Osa cleared her throat and stood, once she realized that begging wasn’t working.
“You think you’ll be able to succeed?” she asked as he walked away. “You think I’m just going to sit there and wait for you to trap me.”
“You’re going to go from soaking in blood and tree sap back to that cave in Osekoni. At no point do I plan on releasing you from the incantation until you’re completely under my control.”
She stumbled back as two men pushed the cart that Osa’s cage was perched on.
“Oh god,” she said as they pushed her closer and closer to the center of the field where the yellow tipper stood with the container on top.
Osa shook her head and held on to the back of the cage. They were going to do this. They were going to make her the witness.
“ENECHI, STOP! PLEASE,” she pleaded, but Enechi just dipped his head into the bowl of water, ignoring her. The only person who seemed to have any reaction to her, at all, was Kuwin. “Don’t let them do this. PASTOR KUWIN!”
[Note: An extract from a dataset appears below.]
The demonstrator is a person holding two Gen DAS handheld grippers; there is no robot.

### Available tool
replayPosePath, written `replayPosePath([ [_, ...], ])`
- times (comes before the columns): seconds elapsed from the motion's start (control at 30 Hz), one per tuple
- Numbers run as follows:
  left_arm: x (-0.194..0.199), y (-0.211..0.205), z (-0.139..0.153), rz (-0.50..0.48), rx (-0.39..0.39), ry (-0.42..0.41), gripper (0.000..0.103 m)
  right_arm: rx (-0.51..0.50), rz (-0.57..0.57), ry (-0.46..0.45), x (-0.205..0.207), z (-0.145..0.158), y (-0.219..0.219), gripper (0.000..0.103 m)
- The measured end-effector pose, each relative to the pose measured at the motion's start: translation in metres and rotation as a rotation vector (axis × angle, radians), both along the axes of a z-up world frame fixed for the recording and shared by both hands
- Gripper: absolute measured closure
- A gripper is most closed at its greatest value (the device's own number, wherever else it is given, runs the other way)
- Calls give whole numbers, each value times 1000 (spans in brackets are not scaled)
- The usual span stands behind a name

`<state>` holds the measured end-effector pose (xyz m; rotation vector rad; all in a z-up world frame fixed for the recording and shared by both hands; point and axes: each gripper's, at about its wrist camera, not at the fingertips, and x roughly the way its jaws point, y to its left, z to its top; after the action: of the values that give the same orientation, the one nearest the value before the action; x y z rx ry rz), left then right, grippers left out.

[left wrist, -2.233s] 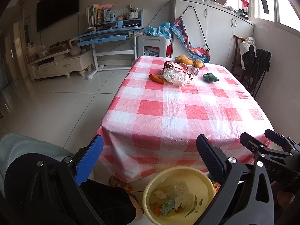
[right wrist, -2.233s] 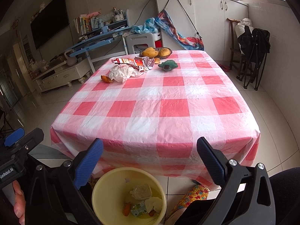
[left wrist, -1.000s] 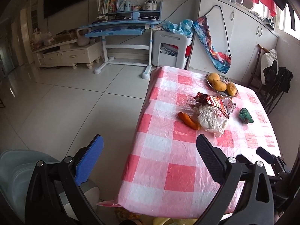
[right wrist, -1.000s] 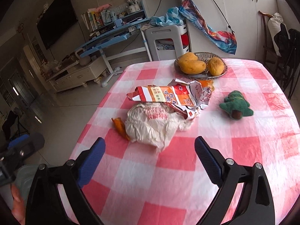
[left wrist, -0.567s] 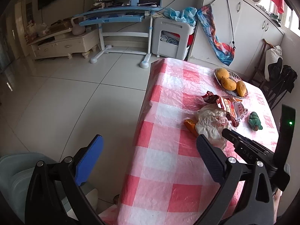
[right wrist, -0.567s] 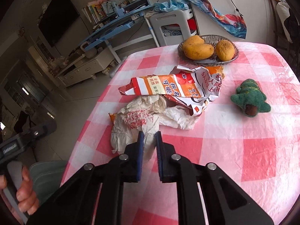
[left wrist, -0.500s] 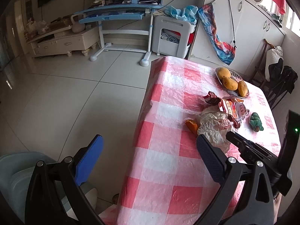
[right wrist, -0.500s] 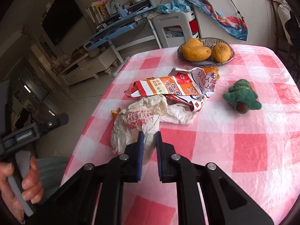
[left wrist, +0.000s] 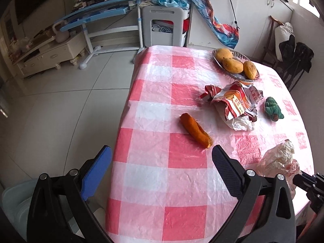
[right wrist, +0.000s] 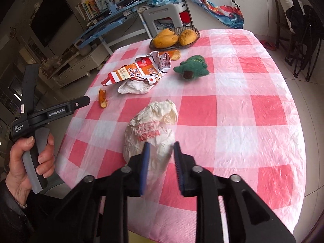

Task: Collect trash
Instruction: 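Grasp the orange peel on the table with the left tool while the right tool lifts the bag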

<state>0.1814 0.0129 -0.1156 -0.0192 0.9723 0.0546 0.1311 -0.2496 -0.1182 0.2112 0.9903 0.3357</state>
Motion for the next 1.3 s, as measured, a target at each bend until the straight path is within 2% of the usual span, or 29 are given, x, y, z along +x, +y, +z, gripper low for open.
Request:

He hesitated. For a moment, it seemed like he was going to get up, speak or even look at Osa.
But then he put his head in his bowl.
“Please,” Osa begged. He was her last hope. A man of God was supposed to have empathy and care for human life. How could he do this? “Please, Pastor Kuwin. You can’t do this-” the cage rattled, throwing her off, but she scrambled back to her knees. “Pastor Kuwin, do you hear me?”
The cage got to the edge of the container. They unlocked the cage. She held the cage when the men tugged her chains forward. One of them hit her fingers till she relented and slid out of the cage and into the container.
The chanting continued.
She tried to stand, but her hands and feet sunk into the soft, jelly-like surface of the contents of the container. The container reeked of blood and the more she moved around, the more she sank. She stopped moving, realizing that she was probably sitting in a mixture of congealed animal blood and tree sap. The blood of the sacrificed.
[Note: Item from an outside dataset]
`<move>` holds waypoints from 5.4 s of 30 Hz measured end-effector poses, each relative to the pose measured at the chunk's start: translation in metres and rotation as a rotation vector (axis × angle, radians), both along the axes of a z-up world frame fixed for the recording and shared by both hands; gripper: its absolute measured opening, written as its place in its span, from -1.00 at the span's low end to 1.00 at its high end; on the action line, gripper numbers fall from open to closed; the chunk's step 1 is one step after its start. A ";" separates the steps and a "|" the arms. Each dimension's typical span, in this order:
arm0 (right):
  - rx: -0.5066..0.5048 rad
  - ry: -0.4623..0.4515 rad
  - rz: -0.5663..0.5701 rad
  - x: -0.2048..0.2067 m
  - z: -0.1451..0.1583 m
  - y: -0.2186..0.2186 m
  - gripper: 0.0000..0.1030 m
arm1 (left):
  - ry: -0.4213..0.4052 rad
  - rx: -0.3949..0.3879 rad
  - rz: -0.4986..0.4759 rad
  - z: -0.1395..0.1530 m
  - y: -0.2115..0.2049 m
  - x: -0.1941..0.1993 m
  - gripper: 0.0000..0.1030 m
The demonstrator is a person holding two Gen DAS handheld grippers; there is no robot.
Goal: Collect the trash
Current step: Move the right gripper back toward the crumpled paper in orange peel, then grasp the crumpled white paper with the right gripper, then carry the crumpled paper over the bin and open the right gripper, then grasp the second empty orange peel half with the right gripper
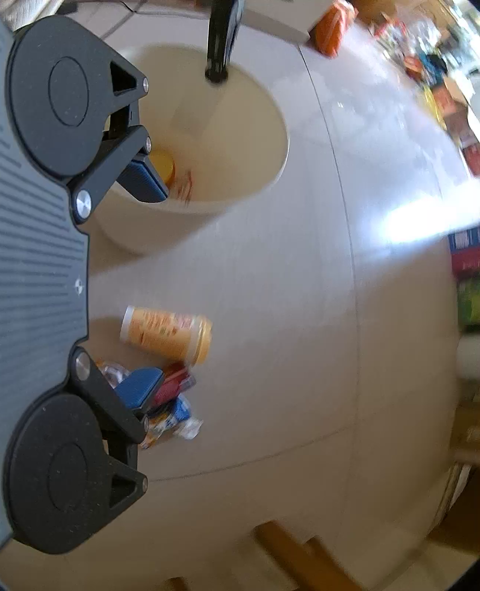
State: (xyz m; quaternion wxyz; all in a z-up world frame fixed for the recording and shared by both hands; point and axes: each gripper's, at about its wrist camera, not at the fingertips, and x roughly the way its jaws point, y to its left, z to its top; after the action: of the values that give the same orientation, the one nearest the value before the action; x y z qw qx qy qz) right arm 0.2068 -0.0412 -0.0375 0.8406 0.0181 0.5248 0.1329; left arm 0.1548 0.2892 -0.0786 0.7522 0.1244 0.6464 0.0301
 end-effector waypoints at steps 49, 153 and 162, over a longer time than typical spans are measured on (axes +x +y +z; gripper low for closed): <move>-0.184 0.220 -0.133 0.057 -0.253 -0.065 0.03 | 0.000 -0.019 0.005 0.002 0.005 0.000 -0.82; -0.120 0.321 -0.156 0.050 -0.300 -0.062 0.91 | 0.011 -0.013 0.012 -0.004 0.002 0.001 -0.82; -0.180 0.351 -0.142 0.047 -0.305 -0.057 0.45 | 0.010 -0.009 0.011 -0.004 0.001 0.001 -0.82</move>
State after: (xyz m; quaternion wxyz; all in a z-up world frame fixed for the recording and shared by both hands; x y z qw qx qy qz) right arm 0.2535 -0.0981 -0.3425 0.7418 0.0027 0.6702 0.0209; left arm 0.1554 0.2903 -0.0824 0.7493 0.1176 0.6510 0.0308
She didn’t know if she was disgusted that they’d used cows or if she was relieved that she wasn’t about to suffocate to death in human blood.
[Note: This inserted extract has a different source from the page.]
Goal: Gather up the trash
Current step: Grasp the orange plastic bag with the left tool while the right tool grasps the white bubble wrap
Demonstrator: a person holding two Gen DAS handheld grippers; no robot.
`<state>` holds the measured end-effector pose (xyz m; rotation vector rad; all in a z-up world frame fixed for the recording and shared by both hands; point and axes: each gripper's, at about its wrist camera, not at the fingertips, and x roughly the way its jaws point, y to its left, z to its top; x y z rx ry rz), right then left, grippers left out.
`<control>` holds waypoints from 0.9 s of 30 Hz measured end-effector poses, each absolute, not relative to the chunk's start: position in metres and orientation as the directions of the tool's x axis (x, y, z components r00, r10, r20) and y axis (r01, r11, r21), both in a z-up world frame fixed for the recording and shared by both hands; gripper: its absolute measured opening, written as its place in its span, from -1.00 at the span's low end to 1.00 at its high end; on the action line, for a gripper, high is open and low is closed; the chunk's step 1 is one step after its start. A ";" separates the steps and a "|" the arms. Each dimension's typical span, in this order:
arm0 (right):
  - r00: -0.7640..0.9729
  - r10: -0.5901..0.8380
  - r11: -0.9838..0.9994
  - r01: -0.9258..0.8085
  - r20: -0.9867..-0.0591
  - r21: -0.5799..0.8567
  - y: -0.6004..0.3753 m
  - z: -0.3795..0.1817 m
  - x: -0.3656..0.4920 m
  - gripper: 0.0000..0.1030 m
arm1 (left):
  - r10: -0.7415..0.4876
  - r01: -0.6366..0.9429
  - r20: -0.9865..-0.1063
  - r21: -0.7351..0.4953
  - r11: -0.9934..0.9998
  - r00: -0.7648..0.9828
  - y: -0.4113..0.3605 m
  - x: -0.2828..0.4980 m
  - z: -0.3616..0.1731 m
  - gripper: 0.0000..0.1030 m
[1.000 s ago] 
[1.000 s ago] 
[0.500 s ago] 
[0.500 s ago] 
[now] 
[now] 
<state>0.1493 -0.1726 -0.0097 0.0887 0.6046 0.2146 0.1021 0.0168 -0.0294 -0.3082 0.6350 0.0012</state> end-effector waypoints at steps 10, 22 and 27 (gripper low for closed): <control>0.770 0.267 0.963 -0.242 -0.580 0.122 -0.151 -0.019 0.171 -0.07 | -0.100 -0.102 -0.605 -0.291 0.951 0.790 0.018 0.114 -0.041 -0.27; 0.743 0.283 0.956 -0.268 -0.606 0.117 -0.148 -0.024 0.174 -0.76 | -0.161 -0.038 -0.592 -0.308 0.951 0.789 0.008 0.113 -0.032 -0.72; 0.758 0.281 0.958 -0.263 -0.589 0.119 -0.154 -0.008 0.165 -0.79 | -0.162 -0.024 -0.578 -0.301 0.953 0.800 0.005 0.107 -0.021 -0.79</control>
The two men came back, this time with pipes that were pouring liquid into the bowl. By the time it got to her body and began to rise, Osa cried out as the slippery oil pushed her into the blood. She struggled and screamed, sinking even lower till the oil and the blood covered her head.
Her heart raced. The oil slipped into her nose and eyes and ears. As she choked on the blood, her head spun into darkness.